System memory 620, removable storage devices 651, and non-removable storage devices 652 are examples of computer storage media. Computer storage media includes, but is not limited to, RAM, ROM, EEPROM, flash memory or other memory technology, CD-ROM, digital versatile disks (DVDs) or other optical storage, magnetic cassettes, magnetic tape, magnetic disk storage or other magnetic storage devices, or any other medium which may be used to store the desired information and which may be accessed by computing device 600. Any such computer storage media may be part of computing device 600.

Computing device 600 may also include an interface bus 642 to facilitate communication from various interface devices (e.g., output devices 660, peripheral interfaces 670, and communication devices 680) to basic configuration 601 via bus/interface controller 640. Example output devices 660 include a graphics processing unit 661 and an audio processing unit 662, which may be configured to communicate to various external devices such as a display or speakers via one or more AN ports 663. Example peripheral interfaces 670 include a serial interface controller 671 or a parallel interface controller 672, which may be configured to communicate with external devices such as input devices (e.g., keyboard, mouse, pen, voice input device, touch input device, etc.) or other peripheral devices (e.g., printer, scanner, etc.) via one or more I/O ports 673. An example communication device 680 includes a network controller 681, which may be arranged to facilitate communications with one or more other computing devices 690 over a network communication link via one or more communication ports 682. In some implementations, computing device 600 includes a multi-core processor, which may communicate with the host processor 610 through the interface bus 642.
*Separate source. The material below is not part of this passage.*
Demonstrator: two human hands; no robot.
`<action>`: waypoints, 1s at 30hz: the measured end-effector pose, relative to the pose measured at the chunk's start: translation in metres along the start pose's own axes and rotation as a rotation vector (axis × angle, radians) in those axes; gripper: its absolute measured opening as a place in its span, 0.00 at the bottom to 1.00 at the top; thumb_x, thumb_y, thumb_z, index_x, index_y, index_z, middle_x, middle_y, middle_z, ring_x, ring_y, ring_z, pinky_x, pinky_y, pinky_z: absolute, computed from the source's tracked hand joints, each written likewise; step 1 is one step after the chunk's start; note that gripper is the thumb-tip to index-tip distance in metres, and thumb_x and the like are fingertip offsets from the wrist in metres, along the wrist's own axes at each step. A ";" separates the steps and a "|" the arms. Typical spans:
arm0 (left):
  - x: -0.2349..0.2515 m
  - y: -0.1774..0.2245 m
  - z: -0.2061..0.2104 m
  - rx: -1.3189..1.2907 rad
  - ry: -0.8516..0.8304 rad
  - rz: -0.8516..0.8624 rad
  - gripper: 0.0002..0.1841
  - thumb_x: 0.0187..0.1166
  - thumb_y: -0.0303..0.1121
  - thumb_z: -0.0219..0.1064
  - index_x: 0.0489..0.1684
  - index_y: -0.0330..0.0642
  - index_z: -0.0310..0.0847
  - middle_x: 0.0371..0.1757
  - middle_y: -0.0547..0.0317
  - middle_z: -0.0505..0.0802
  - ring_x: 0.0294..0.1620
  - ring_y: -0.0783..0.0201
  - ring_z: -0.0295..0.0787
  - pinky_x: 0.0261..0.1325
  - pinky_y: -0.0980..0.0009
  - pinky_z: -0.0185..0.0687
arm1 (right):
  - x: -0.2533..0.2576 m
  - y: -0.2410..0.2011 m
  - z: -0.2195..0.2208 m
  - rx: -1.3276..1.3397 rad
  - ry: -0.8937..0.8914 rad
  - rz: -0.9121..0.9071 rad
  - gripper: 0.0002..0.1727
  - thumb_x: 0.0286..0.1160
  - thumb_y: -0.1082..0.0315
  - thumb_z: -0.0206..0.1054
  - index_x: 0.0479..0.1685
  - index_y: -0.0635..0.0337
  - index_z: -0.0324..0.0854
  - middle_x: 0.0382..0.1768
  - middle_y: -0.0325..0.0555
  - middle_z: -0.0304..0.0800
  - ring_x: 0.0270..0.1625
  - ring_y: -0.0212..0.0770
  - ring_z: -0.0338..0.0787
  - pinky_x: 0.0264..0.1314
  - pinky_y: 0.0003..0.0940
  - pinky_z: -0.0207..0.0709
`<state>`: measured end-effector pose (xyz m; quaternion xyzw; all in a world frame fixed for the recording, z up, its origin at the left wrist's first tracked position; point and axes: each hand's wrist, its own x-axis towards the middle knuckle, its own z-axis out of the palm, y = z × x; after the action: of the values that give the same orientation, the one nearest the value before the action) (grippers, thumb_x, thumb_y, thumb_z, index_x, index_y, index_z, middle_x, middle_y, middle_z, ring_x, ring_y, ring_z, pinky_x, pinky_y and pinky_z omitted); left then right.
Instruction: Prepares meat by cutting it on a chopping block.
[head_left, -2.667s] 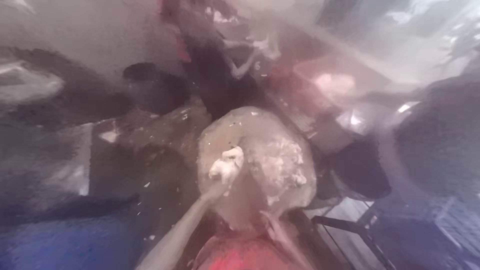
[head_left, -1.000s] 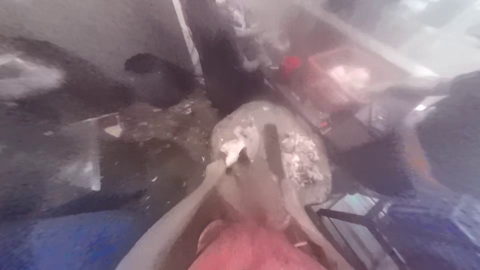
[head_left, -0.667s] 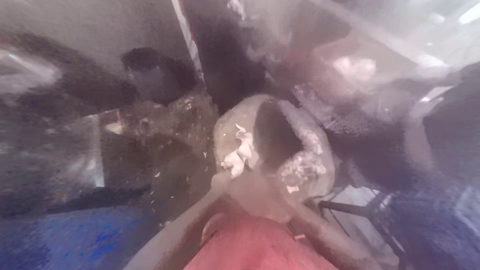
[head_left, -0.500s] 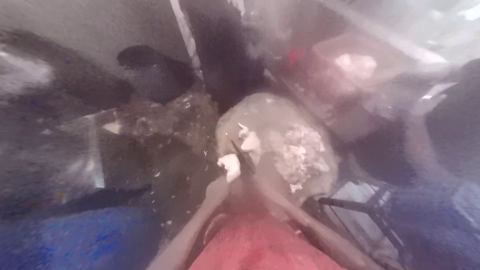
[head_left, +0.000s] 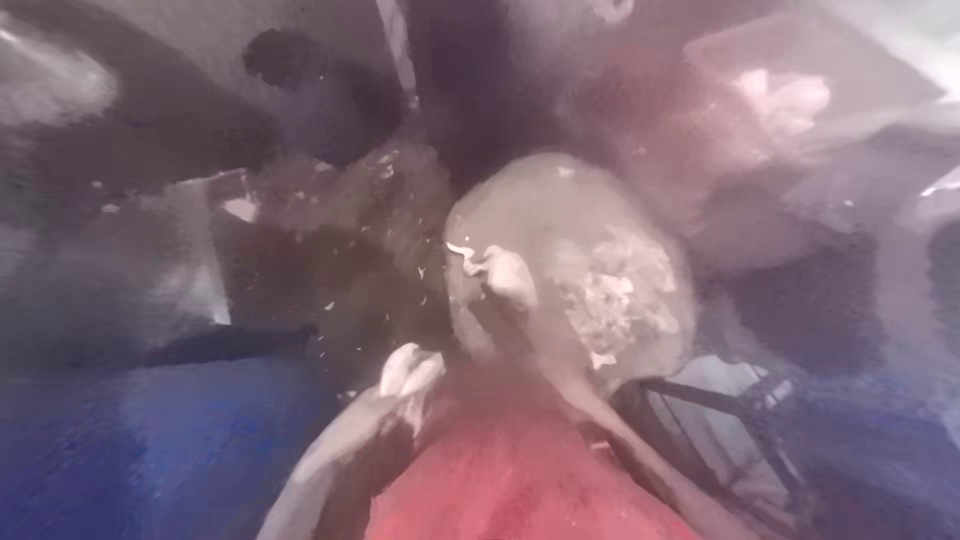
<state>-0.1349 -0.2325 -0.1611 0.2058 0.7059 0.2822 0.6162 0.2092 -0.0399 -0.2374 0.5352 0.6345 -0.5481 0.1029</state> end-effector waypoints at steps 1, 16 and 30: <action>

The network communication link may be one example of a communication media. Communication media may typically be embodied by computer readable instructions, data structures, program modules, or other data in a modulated data signal, such as a carrier wave or other transport mechanism, and may include any information delivery media. A “modulated data signal” may be a signal that has one or more of its characteristics set or changed in such a manner as to encode information in the signal. By way of example, and not limitation, communication media may include wired media such as a wired network or direct-wired connection, and wireless media such as acoustic, radio frequency (RF), microwave, infrared (IR) and other wireless media. The term computer readable media as used herein may include both storage media and communication media.

Computing device 600 may be implemented as a portion of a small-form factor portable (or mobile) electronic device such as a cell phone, a personal data assistant (PDA), a personal media player device, a wireless web-watch device, a personal headset device, an application specific device, or a hybrid device that include any of the above functions. Computing device 600 may also be implemented as a personal computer including both laptop computer and non-laptop computer configurations.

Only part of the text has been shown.